Prompt —
Set the data down again so that every line matches exactly.

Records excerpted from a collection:

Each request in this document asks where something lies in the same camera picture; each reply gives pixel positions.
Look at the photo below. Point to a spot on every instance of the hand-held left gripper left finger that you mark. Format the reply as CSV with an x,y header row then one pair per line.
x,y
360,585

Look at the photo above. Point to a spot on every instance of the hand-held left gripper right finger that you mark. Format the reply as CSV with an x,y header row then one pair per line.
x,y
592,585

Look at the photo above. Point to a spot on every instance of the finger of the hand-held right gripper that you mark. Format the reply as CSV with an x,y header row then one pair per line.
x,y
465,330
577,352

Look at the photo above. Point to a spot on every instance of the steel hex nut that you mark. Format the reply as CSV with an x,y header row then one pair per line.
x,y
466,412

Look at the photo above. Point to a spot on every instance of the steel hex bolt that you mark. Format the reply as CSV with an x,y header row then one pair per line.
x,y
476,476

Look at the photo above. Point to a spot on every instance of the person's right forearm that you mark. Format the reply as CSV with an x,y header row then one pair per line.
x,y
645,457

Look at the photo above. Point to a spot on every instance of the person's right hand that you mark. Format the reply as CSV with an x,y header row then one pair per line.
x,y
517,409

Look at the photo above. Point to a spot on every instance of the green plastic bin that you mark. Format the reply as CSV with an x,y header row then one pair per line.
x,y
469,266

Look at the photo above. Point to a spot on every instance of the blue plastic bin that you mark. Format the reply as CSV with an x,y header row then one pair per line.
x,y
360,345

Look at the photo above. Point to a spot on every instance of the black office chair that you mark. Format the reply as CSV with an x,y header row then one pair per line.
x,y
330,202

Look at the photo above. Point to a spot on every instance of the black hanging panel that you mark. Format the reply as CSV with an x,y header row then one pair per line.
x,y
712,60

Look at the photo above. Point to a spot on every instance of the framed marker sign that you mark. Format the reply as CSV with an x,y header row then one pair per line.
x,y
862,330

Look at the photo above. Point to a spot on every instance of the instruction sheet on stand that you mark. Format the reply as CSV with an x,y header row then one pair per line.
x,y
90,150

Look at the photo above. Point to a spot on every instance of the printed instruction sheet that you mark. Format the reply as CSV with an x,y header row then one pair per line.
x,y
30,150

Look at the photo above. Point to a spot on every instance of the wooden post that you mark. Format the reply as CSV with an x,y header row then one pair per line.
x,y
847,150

Task result —
Each request in this document asks where something lies in the same camera picture; each reply gives pixel positions.
Look at the photo below. Point to a spot on every instance of the hand-held left gripper left finger that you mark. Format the reply as CSV with an x,y header row then one pair per line.
x,y
360,585

Look at the photo above. Point to a spot on every instance of the hand-held left gripper right finger that you mark. Format the reply as CSV with an x,y header row then one pair per line.
x,y
592,585

Look at the photo above. Point to a spot on every instance of the finger of the hand-held right gripper that you mark. Format the reply as CSV with an x,y header row then one pair per line.
x,y
465,330
577,352

Look at the photo above. Point to a spot on every instance of the steel hex nut that you mark. Format the reply as CSV with an x,y header row then one pair per line.
x,y
466,412

Look at the photo above. Point to a spot on every instance of the steel hex bolt that you mark. Format the reply as CSV with an x,y header row then one pair per line.
x,y
476,476

Look at the photo above. Point to a spot on every instance of the person's right forearm that you mark. Format the reply as CSV with an x,y header row then one pair per line.
x,y
645,457

Look at the photo above. Point to a spot on every instance of the person's right hand that you mark. Format the reply as CSV with an x,y header row then one pair per line.
x,y
517,409

Look at the photo above. Point to a spot on every instance of the green plastic bin that you mark. Format the reply as CSV with an x,y header row then one pair per line.
x,y
469,266

Look at the photo above. Point to a spot on every instance of the blue plastic bin that you mark. Format the reply as CSV with an x,y header row then one pair per line.
x,y
360,345

Look at the photo above. Point to a spot on every instance of the black office chair that you mark. Format the reply as CSV with an x,y header row then one pair per line.
x,y
330,202

Look at the photo above. Point to a spot on every instance of the black hanging panel that you mark. Format the reply as CSV with an x,y header row then one pair per line.
x,y
712,60

Look at the photo above. Point to a spot on every instance of the framed marker sign that you mark. Format the reply as CSV with an x,y header row then one pair per line.
x,y
862,330

Look at the photo above. Point to a spot on every instance of the instruction sheet on stand that you mark. Format the reply as CSV with an x,y header row then one pair per line.
x,y
90,150

Look at the photo above. Point to a spot on every instance of the printed instruction sheet that you mark. Format the reply as CSV with an x,y header row then one pair per line.
x,y
30,150

Look at the photo above. Point to a spot on every instance of the wooden post that you mark. Format the reply as CSV with an x,y header row then one pair per line.
x,y
847,150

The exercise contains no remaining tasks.